### Information shown ###

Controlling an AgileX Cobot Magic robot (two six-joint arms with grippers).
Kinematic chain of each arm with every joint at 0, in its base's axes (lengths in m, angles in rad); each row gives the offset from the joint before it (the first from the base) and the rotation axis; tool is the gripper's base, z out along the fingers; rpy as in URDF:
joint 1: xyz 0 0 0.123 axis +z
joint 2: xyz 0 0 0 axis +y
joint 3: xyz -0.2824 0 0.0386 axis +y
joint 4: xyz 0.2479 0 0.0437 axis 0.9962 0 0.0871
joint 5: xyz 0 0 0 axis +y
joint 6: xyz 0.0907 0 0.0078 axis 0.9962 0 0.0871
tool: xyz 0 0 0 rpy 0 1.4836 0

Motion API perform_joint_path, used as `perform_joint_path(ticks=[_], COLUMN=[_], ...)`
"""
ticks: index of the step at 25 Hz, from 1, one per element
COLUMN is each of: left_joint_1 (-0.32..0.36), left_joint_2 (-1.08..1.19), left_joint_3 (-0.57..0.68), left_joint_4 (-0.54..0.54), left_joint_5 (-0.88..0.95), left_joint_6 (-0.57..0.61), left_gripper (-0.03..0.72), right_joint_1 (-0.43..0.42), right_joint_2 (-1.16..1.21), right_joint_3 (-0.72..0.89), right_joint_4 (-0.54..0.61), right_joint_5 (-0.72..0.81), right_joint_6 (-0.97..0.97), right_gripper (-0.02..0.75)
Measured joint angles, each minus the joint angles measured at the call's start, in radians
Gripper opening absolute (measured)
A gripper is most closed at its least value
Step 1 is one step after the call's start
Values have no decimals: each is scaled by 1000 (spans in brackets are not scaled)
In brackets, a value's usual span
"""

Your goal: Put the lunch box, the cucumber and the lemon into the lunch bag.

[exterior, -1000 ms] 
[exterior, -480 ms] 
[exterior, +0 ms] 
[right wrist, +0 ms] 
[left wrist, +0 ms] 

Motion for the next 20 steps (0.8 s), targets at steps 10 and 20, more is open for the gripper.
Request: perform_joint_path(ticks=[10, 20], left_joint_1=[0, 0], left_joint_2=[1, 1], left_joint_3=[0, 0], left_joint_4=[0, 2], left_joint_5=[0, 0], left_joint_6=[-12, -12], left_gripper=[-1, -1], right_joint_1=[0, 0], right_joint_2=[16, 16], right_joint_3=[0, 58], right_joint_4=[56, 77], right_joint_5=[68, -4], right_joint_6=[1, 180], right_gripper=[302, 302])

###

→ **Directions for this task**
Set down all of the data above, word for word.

→ **The answer**
Controlling an AgileX Cobot Magic robot (two six-joint arms with grippers).
Kinematic chain of each arm with every joint at 0, in its base's axes (lengths in m, angles in rad); each row gives the offset from the joint before it (the first from the base) and the rotation axis; tool is the gripper's base, z out along the fingers; rpy as in URDF:
joint 1: xyz 0 0 0.123 axis +z
joint 2: xyz 0 0 0 axis +y
joint 3: xyz -0.2824 0 0.0386 axis +y
joint 4: xyz 0.2479 0 0.0437 axis 0.9962 0 0.0871
joint 5: xyz 0 0 0 axis +y
joint 6: xyz 0.0907 0 0.0078 axis 0.9962 0 0.0871
tool: xyz 0 0 0 rpy 0 1.4836 0

Motion API perform_joint_path, used as `perform_joint_path(ticks=[_], COLUMN=[_], ...)`
"""
ticks: index of the step at 25 Hz, from 1, one per element
COLUMN is each of: left_joint_1 (-0.32..0.36), left_joint_2 (-1.08..1.19), left_joint_3 (-0.57..0.68), left_joint_4 (-0.54..0.54), left_joint_5 (-0.88..0.95), left_joint_6 (-0.57..0.61), left_gripper (-0.03..0.72), right_joint_1 (-0.43..0.42), right_joint_2 (-1.16..1.21), right_joint_3 (-0.72..0.89), right_joint_4 (-0.54..0.61), right_joint_5 (-0.72..0.81), right_joint_6 (-0.97..0.97), right_gripper (-0.02..0.75)
Measured joint angles, each minus the joint angles measured at the call's start, in radians
Gripper opening absolute (measured)
A gripper is most closed at its least value
Step 1 is one step after the call's start
Values have no decimals: each is scaled by 1000 (spans in brackets are not scaled)
In brackets, a value's usual span
"""

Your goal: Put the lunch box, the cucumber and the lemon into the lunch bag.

[exterior, -1000 ms] 
[exterior, -480 ms] 
[exterior, +0 ms] 
[right wrist, +0 ms] 
[left wrist, +0 ms] 

Motion for the next 20 steps (0.8 s), targets at steps 10 and 20, more is open for the gripper.
Request: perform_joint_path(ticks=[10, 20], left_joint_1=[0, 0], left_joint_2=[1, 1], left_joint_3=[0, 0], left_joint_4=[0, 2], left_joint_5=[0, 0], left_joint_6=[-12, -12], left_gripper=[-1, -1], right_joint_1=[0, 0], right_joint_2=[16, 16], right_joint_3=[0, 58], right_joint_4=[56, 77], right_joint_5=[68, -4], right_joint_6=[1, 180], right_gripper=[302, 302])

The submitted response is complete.